Профессор поместил «Дельфин» в число лучших произведений поэта. Следовало ли публиковать сборник? По его мнению, нет, хотя он не видел в своих словах никакого противоречия. А можно ли смягчить возмущенную оценку выходки Лоуэлла, учитывая высокое качество творческого результата? Но он считал такую постановку вопроса неуместной. Способствовала ли проявленная поэтом жестокость созданию высокой или низкопробной поэзии, дела не меняло. Жестокий поступок оставался таковым в любом случае. Этим суждением лекция завершилась. По рядам пробежал ропот – по-видимому, одобрения. Приятно было осознать неоднозначность подобных дилемм цивилизованного поведения.
Встала женщина и задала первый вопрос. В комнате находится слон, заявила она. Мы обсуждаем здесь поведение мужчин-художников в отношении их жен, любовниц и детей, в чьем появлении на свет они поучаствовали. Мужчины забывают о своей ответственности, они заводят интрижки, напиваются, распускают кулаки и, оправдывая себя, ссылаются на интересы своего высокого призвания, своего искусства. История знает считаные случаи, когда женщины ради своего искусства приносили в жертву других, за что их, как правило, подвергали жестокому осуждению. Женщины скорее были склонны жертвовать собой, отказывали себе в радости иметь детей, чтобы заняться искусством. К мужчинам же относились куда более снисходительно. Если речь шла об искусстве, поэзии, живописи или о чем-то подобном, то это были всего лишь особые случаи банального мужского права. Мужчины хотели всего: детей, успеха и беззаветной преданности женщин их мужскому творчеству. Раздались громкие аплодисменты. Профессор явно растерялся. Он, видно, не рассматривал проблему в таком ракурсе. Что было удивительно: как-никак вторая волна феминизма еще поколение назад захлестнула университеты страны.

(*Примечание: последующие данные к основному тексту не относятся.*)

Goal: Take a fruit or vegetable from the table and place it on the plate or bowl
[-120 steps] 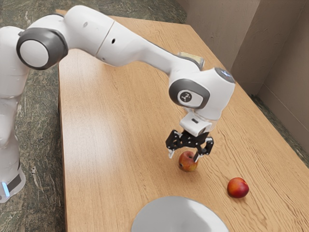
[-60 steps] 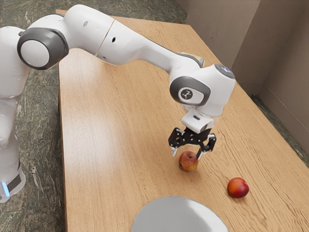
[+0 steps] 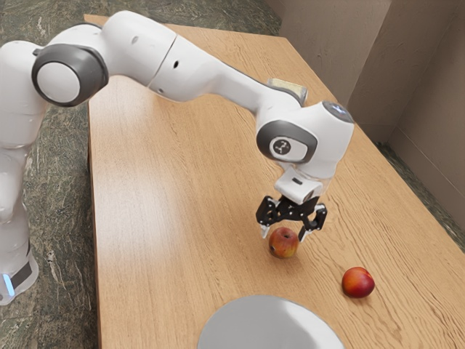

Покуда выступившая женщина и профессор спорили, Роланд обдумывал свои действия: он намеревался вмешаться. И это намерение заставило его сердце биться сильнее. Он уже придумал первую фразу: «Я мужской вариант Хардвик». Это могло вызвать смех в зале, но у него еще не созрел вопрос. Ему хотелось сделать заявление вроде того, что в самом начале лекции сделал профессор и которое вызвало возражение аудитории:
«Я был некогда женат на писательнице, чье имя всем вам известно. Прошу вас, никаких предположений. Она бросила меня и нашего ребенка, и могу вас твердо заверить, что вы все не правы. Чтобы это понять, нужно прожить с мое, – качество литературного произведения имеет огромное значение. Сэр, не возражаете, я вернусь к заданному вами вопросу. Если бы она оставила семью ради написания посредственной вещицы, то нанесла бы мне жесточайшее оскорбление. И тут встает следующий вопрос. Да, я ее простил, потому что она пишет хорошие, даже блестящие книги. И чтобы добиться того, чего она добилась, ей пришлось нас покинуть…»
Но он не успел поднять руку. Тут же вырос лес рук, все хотели задать свой вопрос. Роланд не воспользовался моментом и, слушая других, начал сомневаться в своих доводах. Он многие годы не размышлял глубоко над этой ситуацией. Возможно, он уже и не верил в свою интерпретацию. Пора ее переосмыслить. Это благородное желание простить Алису могло быть лишь способом уберечь свою гордость, надежно защитить себя от унижения. Если справедливо то, что говорил профессор о Роберте Лоуэлле, то же самое можно сказать и об Алисе Эберхардт. Романы у нее великолепные, но ее поступок непростителен. И надо остановиться на этом. Но он тем не менее был сбит с толку.